● **TASK TO CARRY OUT**
Take the records below and retype them line by line, from the first line through the one containing "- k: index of"; stop there.

● **MATERIAL FOR THIS TASK**
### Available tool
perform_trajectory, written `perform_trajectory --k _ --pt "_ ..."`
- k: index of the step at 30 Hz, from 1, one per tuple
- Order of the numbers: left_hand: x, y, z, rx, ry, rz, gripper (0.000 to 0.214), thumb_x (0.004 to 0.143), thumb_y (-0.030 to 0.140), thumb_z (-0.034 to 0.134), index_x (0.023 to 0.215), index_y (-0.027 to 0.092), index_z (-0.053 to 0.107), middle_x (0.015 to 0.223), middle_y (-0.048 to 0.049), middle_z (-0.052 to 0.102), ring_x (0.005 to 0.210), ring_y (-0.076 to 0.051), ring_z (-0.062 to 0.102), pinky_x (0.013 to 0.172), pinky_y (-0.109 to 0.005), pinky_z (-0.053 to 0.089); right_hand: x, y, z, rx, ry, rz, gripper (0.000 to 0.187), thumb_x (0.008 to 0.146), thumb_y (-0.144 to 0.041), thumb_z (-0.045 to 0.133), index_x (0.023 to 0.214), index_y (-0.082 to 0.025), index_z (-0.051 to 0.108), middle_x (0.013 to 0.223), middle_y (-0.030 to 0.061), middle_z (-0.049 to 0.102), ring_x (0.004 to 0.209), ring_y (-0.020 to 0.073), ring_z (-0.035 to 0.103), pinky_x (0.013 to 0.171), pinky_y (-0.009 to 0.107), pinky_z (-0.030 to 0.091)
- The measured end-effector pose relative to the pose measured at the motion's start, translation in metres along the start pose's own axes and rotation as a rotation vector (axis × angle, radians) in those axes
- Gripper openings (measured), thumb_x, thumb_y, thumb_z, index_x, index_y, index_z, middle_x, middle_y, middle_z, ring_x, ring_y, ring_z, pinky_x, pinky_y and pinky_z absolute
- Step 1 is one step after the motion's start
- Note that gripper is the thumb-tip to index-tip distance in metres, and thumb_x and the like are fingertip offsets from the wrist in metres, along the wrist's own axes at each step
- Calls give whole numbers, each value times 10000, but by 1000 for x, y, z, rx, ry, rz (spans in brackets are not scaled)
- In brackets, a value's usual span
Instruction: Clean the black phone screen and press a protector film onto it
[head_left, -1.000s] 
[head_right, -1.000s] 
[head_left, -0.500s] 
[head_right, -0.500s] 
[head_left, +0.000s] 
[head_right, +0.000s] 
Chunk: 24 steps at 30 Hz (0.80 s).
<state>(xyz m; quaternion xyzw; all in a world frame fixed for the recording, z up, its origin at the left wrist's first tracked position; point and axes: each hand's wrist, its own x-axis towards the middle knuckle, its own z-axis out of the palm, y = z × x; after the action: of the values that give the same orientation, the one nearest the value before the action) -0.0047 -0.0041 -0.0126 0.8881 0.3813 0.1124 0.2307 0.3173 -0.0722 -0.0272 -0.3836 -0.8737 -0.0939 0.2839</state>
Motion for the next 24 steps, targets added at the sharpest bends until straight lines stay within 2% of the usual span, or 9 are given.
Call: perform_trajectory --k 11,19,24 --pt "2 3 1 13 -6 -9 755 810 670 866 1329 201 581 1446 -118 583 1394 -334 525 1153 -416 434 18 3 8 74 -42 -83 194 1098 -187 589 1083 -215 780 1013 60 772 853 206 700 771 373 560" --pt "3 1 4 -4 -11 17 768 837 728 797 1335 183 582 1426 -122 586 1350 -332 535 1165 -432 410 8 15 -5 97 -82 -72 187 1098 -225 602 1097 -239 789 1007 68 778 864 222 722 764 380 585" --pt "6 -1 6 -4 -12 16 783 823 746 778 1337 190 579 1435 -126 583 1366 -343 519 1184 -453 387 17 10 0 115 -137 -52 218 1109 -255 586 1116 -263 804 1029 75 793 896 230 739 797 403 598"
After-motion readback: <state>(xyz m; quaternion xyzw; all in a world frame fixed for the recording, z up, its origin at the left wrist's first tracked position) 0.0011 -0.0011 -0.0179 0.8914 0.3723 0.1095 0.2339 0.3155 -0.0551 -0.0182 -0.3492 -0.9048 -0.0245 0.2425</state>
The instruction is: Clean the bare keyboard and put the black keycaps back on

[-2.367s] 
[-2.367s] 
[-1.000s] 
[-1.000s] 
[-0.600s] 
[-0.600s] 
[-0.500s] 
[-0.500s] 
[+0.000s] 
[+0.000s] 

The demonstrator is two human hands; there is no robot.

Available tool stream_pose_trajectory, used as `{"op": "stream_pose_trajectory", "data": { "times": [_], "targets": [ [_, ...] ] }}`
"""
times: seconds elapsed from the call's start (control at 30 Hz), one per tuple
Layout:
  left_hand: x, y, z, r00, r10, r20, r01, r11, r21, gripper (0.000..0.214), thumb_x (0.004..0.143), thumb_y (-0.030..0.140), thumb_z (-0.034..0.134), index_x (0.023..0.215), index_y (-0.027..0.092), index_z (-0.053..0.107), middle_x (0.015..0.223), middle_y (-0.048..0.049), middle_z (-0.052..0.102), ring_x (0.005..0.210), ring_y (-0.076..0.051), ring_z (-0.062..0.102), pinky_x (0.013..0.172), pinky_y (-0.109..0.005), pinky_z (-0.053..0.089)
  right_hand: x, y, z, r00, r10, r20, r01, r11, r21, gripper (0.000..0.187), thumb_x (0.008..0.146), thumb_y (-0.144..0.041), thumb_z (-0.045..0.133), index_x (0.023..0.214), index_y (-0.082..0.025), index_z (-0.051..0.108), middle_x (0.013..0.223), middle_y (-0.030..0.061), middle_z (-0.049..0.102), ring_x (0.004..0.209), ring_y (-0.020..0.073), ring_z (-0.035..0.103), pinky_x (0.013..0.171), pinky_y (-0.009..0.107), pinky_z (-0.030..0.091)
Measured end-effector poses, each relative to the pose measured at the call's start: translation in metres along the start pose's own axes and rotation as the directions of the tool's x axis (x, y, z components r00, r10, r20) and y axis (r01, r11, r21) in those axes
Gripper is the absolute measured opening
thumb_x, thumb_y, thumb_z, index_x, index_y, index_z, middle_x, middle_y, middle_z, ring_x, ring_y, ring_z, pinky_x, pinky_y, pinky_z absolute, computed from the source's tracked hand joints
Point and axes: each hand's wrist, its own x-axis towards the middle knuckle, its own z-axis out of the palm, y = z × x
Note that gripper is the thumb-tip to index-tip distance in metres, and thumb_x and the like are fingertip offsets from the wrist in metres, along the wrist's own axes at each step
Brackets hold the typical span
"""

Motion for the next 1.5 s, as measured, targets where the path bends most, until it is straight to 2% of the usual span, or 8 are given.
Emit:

● **EXERCISE RESPONSE**
### Available tool
perform_trajectory, written `perform_trajectory --k _ --pt "_ ..."`
- k: index of the step at 30 Hz, from 1, one per tuple

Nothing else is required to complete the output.